▶ WORK TASK:
The answer must be every line of the records below that holds the word "robot".

Stored data
--- START ---
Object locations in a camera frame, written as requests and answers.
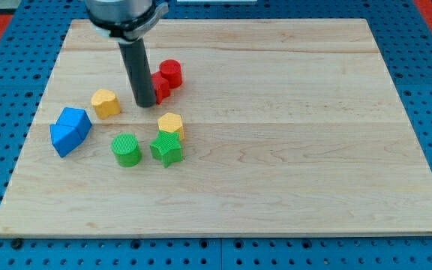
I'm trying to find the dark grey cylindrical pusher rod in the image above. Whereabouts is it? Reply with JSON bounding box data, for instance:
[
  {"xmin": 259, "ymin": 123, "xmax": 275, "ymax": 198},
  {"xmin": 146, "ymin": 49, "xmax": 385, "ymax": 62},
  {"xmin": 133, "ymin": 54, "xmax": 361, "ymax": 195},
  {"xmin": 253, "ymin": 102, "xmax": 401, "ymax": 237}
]
[{"xmin": 118, "ymin": 39, "xmax": 156, "ymax": 108}]

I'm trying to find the red angular block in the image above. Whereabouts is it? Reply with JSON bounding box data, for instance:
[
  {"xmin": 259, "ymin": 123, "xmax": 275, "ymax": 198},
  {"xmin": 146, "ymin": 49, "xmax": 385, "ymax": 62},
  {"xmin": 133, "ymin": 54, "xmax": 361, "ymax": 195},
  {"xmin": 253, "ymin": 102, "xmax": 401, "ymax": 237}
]
[{"xmin": 151, "ymin": 71, "xmax": 170, "ymax": 104}]

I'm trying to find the green circle block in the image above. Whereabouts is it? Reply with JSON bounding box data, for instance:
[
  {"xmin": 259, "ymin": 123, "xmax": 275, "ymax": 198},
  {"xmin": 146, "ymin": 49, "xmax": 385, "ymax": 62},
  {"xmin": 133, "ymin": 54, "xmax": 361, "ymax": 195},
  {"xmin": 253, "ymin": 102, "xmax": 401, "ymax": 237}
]
[{"xmin": 111, "ymin": 133, "xmax": 142, "ymax": 167}]

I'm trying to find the yellow heart block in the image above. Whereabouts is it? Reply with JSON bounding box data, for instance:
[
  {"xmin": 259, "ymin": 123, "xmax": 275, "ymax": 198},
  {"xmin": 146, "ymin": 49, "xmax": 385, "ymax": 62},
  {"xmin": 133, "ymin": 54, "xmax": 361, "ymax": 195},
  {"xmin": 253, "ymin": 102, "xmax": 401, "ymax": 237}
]
[{"xmin": 91, "ymin": 88, "xmax": 122, "ymax": 119}]

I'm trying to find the blue triangular block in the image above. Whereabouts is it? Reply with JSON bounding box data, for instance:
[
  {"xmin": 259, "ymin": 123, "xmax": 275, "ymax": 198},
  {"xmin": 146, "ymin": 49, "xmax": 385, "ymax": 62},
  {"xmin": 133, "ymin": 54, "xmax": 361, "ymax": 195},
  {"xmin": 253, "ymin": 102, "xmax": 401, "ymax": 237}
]
[{"xmin": 49, "ymin": 124, "xmax": 83, "ymax": 158}]

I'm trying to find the light wooden board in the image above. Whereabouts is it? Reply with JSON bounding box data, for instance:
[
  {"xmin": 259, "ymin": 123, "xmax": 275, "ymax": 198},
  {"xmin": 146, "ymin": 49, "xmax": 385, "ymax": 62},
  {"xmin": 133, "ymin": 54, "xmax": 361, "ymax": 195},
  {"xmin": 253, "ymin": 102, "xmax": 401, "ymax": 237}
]
[{"xmin": 0, "ymin": 19, "xmax": 432, "ymax": 239}]

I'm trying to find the blue cube block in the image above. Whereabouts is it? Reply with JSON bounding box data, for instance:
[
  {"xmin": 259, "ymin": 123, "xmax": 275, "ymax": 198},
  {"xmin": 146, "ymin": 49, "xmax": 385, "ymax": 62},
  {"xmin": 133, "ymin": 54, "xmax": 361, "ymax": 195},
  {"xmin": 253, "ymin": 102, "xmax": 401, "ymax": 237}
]
[{"xmin": 56, "ymin": 107, "xmax": 92, "ymax": 140}]

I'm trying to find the green star block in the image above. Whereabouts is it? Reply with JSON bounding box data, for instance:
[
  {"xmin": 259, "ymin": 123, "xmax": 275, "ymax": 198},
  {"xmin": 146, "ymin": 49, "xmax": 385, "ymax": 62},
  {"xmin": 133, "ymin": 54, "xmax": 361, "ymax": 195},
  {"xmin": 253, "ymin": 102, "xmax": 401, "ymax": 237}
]
[{"xmin": 150, "ymin": 130, "xmax": 183, "ymax": 168}]

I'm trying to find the red cylinder block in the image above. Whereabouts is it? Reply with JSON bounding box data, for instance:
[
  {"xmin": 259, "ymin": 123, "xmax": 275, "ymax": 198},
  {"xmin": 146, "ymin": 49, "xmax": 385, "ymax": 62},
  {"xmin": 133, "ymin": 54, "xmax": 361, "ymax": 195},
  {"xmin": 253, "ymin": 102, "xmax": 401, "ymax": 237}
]
[{"xmin": 159, "ymin": 59, "xmax": 183, "ymax": 89}]

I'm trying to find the yellow hexagon block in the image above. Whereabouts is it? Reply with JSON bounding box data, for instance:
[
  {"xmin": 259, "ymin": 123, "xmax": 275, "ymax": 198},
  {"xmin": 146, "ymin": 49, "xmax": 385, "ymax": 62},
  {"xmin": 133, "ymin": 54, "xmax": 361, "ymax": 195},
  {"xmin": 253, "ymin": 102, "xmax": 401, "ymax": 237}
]
[{"xmin": 157, "ymin": 112, "xmax": 185, "ymax": 140}]

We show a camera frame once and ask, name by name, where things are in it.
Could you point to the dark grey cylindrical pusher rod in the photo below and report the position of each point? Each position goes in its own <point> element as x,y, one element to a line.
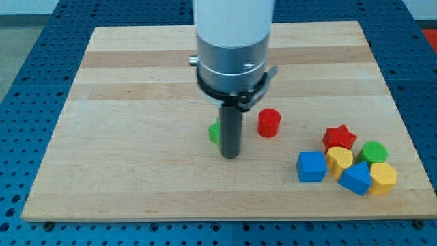
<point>230,119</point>

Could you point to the green star block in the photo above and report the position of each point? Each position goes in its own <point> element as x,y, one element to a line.
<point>214,133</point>

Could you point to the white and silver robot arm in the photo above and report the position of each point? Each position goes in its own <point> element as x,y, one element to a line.
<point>232,52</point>

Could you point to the red star block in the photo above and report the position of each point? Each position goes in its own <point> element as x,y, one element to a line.
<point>338,137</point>

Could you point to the red cylinder block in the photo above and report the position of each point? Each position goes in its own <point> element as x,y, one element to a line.
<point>268,122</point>

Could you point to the blue cube block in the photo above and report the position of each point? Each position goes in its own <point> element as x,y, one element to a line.
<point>311,166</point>

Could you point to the light wooden board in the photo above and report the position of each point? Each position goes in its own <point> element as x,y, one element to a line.
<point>131,143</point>

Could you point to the yellow heart block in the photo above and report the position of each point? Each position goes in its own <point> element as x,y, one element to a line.
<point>338,159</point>

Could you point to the blue triangle block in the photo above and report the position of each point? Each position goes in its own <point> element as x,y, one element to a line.
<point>356,178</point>

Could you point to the green cylinder block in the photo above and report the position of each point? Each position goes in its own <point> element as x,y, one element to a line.
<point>372,152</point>

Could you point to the yellow pentagon block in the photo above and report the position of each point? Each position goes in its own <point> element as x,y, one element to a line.
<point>383,178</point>

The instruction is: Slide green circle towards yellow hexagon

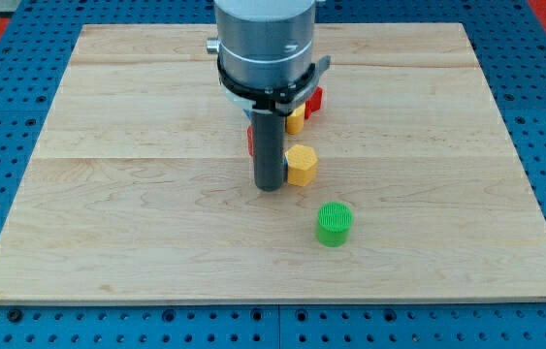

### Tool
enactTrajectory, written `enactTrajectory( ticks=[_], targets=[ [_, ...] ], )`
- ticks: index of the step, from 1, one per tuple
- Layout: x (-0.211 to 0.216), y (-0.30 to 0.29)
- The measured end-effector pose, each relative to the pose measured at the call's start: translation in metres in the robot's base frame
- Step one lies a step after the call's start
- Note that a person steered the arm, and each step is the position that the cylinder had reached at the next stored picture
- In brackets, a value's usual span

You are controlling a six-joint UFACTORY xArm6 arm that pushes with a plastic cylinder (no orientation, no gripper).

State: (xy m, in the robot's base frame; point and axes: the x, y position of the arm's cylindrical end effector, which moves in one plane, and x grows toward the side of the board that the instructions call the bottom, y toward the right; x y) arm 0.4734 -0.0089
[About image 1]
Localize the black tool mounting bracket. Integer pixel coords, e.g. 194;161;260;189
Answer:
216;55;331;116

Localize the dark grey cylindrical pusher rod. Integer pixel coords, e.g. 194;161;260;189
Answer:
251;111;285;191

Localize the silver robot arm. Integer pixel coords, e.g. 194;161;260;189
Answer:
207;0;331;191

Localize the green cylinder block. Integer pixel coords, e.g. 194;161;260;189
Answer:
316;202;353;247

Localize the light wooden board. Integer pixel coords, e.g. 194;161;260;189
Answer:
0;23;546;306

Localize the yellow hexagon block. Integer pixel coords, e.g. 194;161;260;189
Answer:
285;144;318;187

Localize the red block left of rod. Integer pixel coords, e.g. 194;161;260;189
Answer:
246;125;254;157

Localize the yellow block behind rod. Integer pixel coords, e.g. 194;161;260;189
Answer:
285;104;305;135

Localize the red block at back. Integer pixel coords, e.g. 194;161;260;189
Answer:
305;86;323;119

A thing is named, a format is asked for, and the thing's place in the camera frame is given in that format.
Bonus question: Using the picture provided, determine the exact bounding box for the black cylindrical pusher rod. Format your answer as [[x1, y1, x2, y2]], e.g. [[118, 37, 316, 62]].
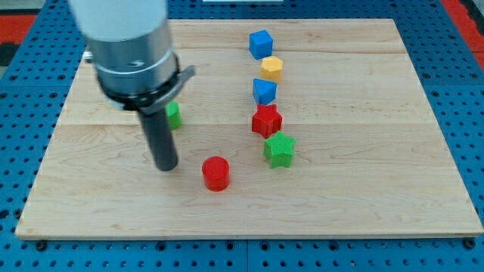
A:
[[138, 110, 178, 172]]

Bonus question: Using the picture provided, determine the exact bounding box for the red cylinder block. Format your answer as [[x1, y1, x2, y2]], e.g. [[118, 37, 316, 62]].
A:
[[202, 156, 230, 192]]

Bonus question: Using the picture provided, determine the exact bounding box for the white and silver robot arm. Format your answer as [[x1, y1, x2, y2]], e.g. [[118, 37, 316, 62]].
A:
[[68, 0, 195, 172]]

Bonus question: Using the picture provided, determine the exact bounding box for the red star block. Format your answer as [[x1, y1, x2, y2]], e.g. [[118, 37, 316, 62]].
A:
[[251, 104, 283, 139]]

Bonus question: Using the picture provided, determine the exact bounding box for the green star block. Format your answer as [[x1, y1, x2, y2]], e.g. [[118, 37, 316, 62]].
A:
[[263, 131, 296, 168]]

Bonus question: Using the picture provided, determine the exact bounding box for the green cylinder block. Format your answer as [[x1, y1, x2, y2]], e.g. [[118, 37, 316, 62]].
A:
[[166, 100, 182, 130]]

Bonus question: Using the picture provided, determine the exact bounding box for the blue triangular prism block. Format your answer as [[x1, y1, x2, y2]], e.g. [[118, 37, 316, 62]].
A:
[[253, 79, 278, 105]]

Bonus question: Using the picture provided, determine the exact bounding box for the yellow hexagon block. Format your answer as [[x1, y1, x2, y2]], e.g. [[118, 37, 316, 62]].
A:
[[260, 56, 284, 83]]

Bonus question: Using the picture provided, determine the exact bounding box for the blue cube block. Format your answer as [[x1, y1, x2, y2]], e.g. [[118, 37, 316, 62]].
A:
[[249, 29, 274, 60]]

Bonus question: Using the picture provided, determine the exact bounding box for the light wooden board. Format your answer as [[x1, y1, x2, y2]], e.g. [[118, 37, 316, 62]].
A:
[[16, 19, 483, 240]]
--- END ---
▶ OUTPUT FOR THIS EXERCISE:
Could you point to the white and silver robot arm in the photo above and report the position of each point? Each position goes in its own <point> element as x,y, one element to a line.
- The measured end-effector pose, each relative to the pose measured at the call's start: translation in metres in the robot's base frame
State: (xy m, in the robot's base frame; point and axes: the x, y position of the arm's cylindrical end effector, which moves in one plane, and x grows toward the side of the board that the instructions call the bottom, y toward the right; x y) arm 0.4734 -0.0089
Localize the silver robot arm. Integer pixel coords, e.g. 194;161;260;189
Bonus question: Using the picture provided, determine the exact bounding box for the white and silver robot arm. Format your answer as [[x1, y1, x2, y2]], e.g. [[118, 37, 316, 62]].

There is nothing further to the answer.